Task objective> Start at the line below containing "The text here" and stop at the line containing "Give the outline of every instance of the person.". Repeat every line of that stretch exactly, and nothing outside it.

Records for processing>
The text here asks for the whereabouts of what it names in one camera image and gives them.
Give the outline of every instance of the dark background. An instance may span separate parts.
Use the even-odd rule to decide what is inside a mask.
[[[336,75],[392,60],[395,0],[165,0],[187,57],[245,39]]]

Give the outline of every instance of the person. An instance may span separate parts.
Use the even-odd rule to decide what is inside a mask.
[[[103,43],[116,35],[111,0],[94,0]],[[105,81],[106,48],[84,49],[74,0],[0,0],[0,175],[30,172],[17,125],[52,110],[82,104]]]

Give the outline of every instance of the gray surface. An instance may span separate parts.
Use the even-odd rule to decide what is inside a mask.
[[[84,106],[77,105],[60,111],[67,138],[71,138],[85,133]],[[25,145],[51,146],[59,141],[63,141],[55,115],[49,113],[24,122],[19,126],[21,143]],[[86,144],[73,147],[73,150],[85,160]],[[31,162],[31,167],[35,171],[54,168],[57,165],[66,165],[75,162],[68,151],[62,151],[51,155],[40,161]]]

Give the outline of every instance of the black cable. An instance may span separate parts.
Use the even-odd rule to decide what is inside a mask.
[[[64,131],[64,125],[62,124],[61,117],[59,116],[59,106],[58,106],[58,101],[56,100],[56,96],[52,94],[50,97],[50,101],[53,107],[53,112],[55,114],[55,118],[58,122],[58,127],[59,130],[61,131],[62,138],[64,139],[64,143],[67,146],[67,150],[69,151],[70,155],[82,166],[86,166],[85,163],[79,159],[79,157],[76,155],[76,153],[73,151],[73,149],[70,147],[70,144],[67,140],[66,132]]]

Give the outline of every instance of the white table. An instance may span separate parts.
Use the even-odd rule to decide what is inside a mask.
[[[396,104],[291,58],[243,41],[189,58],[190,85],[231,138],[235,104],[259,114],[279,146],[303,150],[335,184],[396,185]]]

...

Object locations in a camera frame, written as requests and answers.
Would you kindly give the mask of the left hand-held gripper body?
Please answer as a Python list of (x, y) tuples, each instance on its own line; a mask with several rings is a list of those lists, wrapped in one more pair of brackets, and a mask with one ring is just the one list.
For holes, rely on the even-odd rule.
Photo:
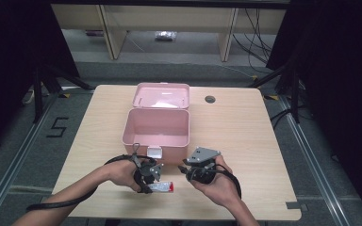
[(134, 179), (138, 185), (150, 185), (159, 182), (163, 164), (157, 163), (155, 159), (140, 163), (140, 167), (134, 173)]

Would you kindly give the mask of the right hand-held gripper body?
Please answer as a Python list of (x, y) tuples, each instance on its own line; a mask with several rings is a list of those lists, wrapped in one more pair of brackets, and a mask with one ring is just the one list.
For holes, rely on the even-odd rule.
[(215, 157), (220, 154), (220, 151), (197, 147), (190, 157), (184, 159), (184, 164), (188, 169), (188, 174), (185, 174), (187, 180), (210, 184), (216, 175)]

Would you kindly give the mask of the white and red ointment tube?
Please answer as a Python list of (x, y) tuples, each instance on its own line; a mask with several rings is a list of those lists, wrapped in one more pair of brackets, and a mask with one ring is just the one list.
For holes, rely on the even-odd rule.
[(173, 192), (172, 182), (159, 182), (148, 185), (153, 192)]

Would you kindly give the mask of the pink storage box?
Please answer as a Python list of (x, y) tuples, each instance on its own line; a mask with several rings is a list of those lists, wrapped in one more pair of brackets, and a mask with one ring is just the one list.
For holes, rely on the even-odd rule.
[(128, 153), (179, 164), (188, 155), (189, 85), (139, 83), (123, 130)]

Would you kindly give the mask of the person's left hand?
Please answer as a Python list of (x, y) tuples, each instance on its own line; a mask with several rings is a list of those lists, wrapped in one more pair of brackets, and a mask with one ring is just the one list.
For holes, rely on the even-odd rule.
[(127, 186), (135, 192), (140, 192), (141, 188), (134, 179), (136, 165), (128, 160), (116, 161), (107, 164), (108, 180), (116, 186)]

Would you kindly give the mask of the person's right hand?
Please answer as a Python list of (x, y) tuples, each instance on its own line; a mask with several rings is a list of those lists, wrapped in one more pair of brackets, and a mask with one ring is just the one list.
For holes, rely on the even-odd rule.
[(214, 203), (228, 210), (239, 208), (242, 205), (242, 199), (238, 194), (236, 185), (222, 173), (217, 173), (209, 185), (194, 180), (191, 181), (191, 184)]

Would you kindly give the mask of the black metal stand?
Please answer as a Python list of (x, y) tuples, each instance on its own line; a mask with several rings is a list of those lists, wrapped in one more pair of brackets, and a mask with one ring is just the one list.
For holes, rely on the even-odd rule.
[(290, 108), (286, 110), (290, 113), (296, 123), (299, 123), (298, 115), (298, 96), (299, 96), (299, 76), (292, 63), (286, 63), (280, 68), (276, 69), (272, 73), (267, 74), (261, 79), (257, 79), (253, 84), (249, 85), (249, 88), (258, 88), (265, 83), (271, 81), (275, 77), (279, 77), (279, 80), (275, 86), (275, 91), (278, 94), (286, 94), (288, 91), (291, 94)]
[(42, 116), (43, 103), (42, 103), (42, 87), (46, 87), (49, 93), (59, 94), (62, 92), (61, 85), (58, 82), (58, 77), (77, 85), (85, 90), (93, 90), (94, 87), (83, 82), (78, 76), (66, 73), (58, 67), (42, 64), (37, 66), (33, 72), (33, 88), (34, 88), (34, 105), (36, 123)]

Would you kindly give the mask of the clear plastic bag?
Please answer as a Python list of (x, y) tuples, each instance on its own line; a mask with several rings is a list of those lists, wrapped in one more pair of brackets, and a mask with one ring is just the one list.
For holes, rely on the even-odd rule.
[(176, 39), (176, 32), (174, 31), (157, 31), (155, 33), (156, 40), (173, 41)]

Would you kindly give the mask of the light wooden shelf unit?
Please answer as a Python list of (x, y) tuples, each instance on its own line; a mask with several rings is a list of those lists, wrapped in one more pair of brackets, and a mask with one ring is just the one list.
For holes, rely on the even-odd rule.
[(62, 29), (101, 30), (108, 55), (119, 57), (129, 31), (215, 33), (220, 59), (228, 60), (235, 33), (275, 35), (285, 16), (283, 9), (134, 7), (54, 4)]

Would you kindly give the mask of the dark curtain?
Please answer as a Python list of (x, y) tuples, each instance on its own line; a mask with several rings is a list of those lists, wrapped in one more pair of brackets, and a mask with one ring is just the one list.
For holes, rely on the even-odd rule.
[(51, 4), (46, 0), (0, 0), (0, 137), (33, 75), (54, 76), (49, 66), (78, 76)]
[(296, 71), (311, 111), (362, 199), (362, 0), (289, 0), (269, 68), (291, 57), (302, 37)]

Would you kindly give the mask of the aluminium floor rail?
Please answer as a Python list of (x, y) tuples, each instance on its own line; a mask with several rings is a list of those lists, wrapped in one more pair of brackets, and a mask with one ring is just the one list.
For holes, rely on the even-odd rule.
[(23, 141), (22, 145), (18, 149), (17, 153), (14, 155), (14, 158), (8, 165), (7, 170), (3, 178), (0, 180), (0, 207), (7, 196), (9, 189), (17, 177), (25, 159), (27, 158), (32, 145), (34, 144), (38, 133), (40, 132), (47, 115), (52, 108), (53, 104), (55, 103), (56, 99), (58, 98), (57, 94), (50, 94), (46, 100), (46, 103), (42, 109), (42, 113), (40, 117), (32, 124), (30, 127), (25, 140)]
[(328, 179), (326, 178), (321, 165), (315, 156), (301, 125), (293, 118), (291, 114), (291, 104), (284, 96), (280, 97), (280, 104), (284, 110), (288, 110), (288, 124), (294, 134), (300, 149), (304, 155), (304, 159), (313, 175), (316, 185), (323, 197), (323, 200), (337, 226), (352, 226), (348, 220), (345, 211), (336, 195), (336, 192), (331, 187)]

Reply>
The text here asks for the whereabouts of what it names in one camera image and gives them.
Give the outline of every instance of the dark background. An instance may span separate parts.
Use the even-odd rule to decide what is inside a mask.
[[[336,75],[392,60],[395,0],[165,0],[187,57],[245,39]]]

Give the outline of every instance of the person. An instance may span separate parts.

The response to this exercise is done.